Aaron Sicotte, the Needham High principal, won’t comment on any particular case involving a student. “However,” he writes by email, “the Needham Public Schools have well-defined and thoughtful policies and procedures to investigate allegations of bullying, and we take appropriate and swift action to prevent a future occurrence and support our students…. We strongly believe in helping our students learn from each situation—including mistakes they make—all while maintaining a safe learning environment for each one of our students.”

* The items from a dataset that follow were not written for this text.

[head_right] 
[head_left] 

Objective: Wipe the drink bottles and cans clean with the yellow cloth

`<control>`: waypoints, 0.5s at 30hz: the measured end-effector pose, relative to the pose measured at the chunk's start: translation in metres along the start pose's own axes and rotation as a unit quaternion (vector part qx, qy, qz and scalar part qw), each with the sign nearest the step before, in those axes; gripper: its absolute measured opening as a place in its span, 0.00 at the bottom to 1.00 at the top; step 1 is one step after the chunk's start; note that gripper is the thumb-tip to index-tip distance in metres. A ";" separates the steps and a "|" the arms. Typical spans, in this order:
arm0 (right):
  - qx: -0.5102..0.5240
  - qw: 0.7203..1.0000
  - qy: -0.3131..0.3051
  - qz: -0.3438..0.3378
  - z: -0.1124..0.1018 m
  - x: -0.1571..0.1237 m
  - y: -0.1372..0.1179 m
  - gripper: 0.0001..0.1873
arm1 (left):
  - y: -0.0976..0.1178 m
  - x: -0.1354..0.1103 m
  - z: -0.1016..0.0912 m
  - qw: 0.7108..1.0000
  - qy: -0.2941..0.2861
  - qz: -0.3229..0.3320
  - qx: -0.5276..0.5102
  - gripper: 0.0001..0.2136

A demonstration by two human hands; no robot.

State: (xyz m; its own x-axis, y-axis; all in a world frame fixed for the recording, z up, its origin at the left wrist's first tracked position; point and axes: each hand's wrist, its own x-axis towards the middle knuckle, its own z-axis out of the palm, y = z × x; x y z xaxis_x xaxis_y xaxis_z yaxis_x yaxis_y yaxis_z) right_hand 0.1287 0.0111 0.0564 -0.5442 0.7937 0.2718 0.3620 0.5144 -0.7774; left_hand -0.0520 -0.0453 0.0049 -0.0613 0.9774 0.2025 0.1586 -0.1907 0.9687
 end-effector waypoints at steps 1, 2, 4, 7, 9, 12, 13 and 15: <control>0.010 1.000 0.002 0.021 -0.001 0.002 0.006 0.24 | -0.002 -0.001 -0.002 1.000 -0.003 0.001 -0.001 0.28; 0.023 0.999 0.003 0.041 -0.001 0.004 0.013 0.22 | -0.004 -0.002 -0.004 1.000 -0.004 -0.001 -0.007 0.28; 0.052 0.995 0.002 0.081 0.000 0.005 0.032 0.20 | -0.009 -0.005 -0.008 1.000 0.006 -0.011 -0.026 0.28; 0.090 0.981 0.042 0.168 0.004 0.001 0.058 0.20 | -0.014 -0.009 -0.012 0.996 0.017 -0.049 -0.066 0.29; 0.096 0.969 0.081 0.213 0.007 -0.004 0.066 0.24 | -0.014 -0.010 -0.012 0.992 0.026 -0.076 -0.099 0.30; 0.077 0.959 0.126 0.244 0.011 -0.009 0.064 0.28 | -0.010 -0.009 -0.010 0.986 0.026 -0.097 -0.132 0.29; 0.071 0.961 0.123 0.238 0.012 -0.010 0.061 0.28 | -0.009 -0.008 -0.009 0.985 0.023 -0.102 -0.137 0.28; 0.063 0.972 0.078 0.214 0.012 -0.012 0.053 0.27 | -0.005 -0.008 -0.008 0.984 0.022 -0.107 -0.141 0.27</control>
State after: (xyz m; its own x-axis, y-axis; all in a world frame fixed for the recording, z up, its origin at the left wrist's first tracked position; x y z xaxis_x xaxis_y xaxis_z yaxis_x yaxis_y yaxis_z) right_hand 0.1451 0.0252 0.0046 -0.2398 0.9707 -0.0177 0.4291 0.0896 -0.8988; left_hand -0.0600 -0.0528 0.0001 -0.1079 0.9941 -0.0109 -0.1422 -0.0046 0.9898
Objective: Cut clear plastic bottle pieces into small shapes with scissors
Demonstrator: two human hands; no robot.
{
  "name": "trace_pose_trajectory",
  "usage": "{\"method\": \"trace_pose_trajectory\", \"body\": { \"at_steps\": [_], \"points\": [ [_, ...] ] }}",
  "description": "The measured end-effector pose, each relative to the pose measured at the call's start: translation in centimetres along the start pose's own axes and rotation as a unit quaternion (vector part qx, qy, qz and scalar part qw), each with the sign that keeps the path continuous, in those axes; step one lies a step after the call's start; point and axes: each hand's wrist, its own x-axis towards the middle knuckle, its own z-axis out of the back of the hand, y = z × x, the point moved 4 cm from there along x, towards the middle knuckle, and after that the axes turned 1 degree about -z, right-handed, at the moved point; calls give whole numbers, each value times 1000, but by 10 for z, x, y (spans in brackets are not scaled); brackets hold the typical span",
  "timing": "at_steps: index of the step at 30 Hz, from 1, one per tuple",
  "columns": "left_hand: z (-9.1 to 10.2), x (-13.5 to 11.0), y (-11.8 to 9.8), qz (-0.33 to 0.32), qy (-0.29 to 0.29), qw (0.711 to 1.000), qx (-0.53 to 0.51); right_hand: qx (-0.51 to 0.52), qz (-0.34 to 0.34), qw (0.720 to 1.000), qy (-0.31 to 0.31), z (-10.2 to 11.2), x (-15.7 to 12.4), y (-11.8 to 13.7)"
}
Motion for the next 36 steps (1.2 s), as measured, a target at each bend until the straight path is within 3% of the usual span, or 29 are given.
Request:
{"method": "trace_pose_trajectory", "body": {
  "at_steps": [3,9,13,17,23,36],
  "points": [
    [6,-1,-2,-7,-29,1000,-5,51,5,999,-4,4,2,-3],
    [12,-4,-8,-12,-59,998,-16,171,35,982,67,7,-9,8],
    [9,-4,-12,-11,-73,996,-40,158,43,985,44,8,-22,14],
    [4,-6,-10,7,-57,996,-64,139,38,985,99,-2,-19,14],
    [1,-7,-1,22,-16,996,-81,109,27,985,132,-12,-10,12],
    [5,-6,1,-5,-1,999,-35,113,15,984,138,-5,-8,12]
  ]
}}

The circumstances under which an incident is reported to the DESE, meanwhile, are both clear and frustratingly vague. “The question to answer is whether a student has taken part in behaviors that qualify as bullying,” Sicotte writes. “To determine that, we follow our procedures which have a consistent set of steps and, in the end, lead us through specific questions about the incident so we can determine if bullying occurred regardless of the particulars of the situation. In some cases, bullying has not occurred, but the behavior still violates our student handbook, and we put in place appropriate disciplinary action and interventions.”
It’s easy to see why the numbers don’t add up, and why parents and students remain confused. South Hadley parent Darby O’Brien, for one, isn’t surprised. He’s seen this sort of thing before. While he says his son feels safe in Phoebe Prince’s former high school, he still believes that “institutions will protect the connected and they will protect the institution. That’s sure as hell what happened here. They were looking out for themselves. I’m not naive enough to believe that’s changed.”